━━━━━ DATA RECORDS

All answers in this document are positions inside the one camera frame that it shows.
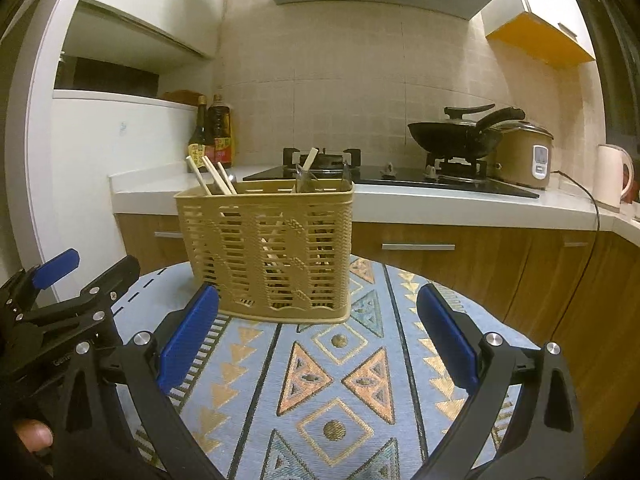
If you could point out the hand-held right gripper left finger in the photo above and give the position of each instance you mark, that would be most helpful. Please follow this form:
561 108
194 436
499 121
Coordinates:
190 335

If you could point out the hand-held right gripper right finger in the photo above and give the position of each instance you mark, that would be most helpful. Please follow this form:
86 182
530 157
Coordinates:
447 340

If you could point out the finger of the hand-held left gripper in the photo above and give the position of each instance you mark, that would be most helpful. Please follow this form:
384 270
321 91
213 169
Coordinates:
57 266
120 275

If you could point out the beige plastic utensil basket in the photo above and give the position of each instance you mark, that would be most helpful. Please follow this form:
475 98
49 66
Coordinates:
280 312

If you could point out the person's left hand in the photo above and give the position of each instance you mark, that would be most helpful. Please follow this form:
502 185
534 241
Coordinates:
31 435

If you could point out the white appliance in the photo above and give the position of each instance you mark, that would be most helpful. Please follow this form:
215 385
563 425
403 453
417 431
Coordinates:
85 160

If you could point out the blue patterned round mat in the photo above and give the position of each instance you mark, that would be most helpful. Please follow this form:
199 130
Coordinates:
330 375

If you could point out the dark soy sauce bottle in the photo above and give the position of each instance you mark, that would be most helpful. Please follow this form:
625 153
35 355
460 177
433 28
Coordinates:
197 145

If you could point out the black glass gas stove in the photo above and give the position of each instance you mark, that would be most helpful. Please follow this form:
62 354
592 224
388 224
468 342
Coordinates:
400 177

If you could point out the black burner grate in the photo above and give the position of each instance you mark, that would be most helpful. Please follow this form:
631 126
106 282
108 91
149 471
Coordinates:
460 166
330 160

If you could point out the dark sauce bottles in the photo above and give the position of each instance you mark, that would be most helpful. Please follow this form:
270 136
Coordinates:
220 130

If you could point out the wooden cutting board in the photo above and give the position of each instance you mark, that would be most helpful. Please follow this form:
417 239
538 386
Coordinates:
182 96

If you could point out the beige rice cooker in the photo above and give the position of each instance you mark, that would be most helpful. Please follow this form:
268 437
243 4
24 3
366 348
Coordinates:
520 160

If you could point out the black wok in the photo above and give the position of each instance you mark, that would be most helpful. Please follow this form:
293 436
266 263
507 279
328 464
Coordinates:
450 140

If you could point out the white electric kettle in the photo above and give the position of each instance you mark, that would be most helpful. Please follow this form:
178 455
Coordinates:
610 175

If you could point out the dark red container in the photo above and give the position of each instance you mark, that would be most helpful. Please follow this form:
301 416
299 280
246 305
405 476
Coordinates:
631 187

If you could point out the white wall cabinet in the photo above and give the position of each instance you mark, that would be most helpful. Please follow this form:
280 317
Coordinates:
150 0

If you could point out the wall cabinet with yellow underside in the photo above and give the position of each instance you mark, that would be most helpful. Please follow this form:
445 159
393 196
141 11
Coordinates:
540 35

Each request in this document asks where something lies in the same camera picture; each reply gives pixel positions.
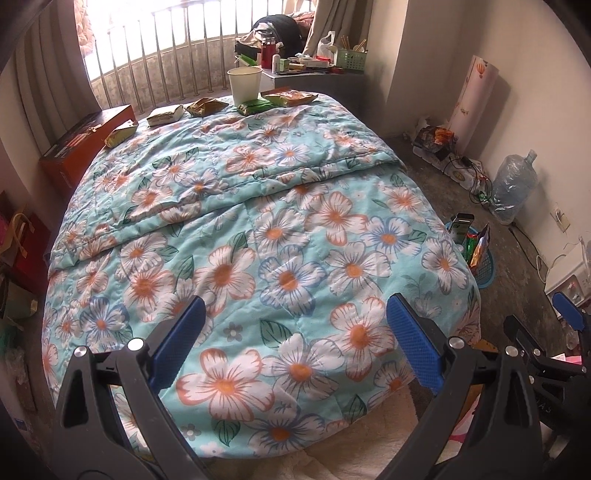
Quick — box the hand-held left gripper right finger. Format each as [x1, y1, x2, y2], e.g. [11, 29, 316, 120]
[383, 292, 543, 480]

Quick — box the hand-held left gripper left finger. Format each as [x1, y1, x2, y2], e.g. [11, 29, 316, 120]
[54, 295, 207, 480]

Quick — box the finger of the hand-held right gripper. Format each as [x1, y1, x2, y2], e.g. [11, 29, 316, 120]
[551, 291, 591, 333]
[503, 315, 591, 370]

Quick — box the blue plastic basket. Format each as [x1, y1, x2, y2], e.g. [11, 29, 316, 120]
[457, 217, 497, 289]

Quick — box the large green snack bag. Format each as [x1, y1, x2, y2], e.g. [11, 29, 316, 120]
[463, 232, 481, 266]

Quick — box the silver grey carton box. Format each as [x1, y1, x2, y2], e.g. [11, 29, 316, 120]
[449, 212, 476, 247]

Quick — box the white appliance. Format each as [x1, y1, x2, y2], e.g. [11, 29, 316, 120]
[544, 240, 591, 315]

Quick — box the large clear water jug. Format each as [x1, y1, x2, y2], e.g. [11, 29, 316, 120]
[490, 149, 539, 225]

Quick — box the floral blanket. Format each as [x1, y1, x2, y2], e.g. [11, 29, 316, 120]
[41, 90, 483, 457]

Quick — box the red gift bag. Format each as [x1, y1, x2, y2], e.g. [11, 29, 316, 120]
[9, 212, 51, 294]

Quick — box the white plastic package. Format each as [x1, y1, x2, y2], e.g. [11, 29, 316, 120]
[412, 138, 485, 185]

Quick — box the orange wooden cabinet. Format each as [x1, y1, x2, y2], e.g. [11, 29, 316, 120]
[38, 104, 134, 185]

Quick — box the orange black snack bag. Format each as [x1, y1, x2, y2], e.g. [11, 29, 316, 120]
[425, 126, 455, 148]

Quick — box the yellow snack packet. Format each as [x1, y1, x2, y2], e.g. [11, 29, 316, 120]
[104, 121, 139, 149]

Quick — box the gold white block packet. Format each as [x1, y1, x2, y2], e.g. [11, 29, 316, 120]
[147, 104, 183, 127]

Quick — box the brown gold snack packet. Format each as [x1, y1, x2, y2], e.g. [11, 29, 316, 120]
[185, 97, 229, 117]

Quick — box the white printed roll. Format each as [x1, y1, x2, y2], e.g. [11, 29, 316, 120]
[448, 54, 500, 148]

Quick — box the small green snack packet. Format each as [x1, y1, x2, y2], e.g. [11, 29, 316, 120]
[238, 98, 275, 116]

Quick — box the white paper cup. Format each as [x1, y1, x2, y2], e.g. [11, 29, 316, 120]
[228, 66, 263, 106]

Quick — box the orange noodle snack packet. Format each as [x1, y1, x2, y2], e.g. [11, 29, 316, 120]
[261, 90, 319, 108]

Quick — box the metal balcony railing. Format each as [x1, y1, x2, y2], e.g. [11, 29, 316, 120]
[88, 0, 259, 121]

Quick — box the grey white cabinet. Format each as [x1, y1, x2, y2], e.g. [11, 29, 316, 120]
[259, 69, 370, 100]

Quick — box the grey curtain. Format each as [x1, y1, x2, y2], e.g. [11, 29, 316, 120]
[11, 0, 98, 153]
[314, 0, 411, 70]

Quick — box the green plastic basket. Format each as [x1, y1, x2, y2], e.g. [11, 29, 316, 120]
[335, 46, 369, 75]

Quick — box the white plastic bag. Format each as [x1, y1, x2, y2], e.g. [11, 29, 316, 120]
[318, 31, 337, 61]

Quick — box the beige quilted jacket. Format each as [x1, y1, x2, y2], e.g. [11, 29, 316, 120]
[74, 0, 100, 58]

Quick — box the black backpack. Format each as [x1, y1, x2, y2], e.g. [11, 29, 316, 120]
[252, 14, 305, 49]

━━━━━━━━━━

WORK ORDER:
Could you find every line in the records above that has the string "camera" and copy it?

ANSWER AREA:
All answers in this document are positions inside the one camera frame that it shows.
Each request in this document asks where something lies in the same camera picture; each reply gives pixel positions.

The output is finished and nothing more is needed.